### [Task instructions]
Each line of the listing where the string "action" appears is to be identified and copied.

┄┄┄┄┄┄┄┄┄┄┄┄┄┄┄┄┄┄┄┄

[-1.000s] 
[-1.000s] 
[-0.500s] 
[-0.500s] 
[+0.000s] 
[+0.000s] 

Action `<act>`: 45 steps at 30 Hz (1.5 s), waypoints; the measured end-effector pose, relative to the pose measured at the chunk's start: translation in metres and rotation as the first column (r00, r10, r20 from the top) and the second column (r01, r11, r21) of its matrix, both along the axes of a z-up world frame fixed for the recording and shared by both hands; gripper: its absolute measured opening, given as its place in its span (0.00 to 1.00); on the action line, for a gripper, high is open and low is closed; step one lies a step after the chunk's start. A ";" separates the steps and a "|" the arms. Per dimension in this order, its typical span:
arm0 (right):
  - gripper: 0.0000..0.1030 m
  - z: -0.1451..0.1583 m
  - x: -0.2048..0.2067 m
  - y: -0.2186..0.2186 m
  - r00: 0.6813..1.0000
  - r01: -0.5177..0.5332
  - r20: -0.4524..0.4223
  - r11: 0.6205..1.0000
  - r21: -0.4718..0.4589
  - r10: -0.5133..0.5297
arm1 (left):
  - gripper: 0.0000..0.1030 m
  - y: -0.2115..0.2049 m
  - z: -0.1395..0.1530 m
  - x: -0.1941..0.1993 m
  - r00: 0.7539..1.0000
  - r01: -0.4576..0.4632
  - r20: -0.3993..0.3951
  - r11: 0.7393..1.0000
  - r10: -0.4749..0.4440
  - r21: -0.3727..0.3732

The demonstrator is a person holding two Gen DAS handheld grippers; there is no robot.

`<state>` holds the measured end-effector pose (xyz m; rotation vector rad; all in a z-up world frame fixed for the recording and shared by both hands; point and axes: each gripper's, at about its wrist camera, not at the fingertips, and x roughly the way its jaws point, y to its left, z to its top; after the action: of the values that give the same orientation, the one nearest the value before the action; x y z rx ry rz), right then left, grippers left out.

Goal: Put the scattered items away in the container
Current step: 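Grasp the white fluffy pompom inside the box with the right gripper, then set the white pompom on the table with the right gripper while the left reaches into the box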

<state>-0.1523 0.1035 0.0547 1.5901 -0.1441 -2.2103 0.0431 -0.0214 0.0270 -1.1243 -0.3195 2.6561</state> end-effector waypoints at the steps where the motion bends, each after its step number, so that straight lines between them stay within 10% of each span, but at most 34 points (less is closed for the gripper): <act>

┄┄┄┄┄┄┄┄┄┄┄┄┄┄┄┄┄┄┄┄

### [Solution below]
Action `<act>`: 45 steps at 30 Hz (1.5 s), waypoints; the measured end-effector pose, relative to the pose measured at the chunk's start: translation in metres and rotation as the first column (r00, r10, r20 from the top) and the second column (r01, r11, r21) of its matrix, both along the axes of a z-up world frame fixed for the recording and shared by both hands; gripper: its absolute measured opening, given as its place in its span (0.00 to 1.00); on the action line, for a gripper, high is open and low is closed; step one lies a step after the chunk's start. A ";" separates the steps and a "|" the arms. Per dimension in this order, its typical span:
`<state>` holds the measured end-effector pose (xyz m; rotation vector rad; all in a z-up world frame fixed for the recording and shared by both hands; point and axes: each gripper's, at about its wrist camera, not at the fingertips, and x roughly the way its jaws point, y to its left, z to its top; after the action: of the values that give the same orientation, the one nearest the value before the action; x y z rx ry rz), right then left, grippers left out.

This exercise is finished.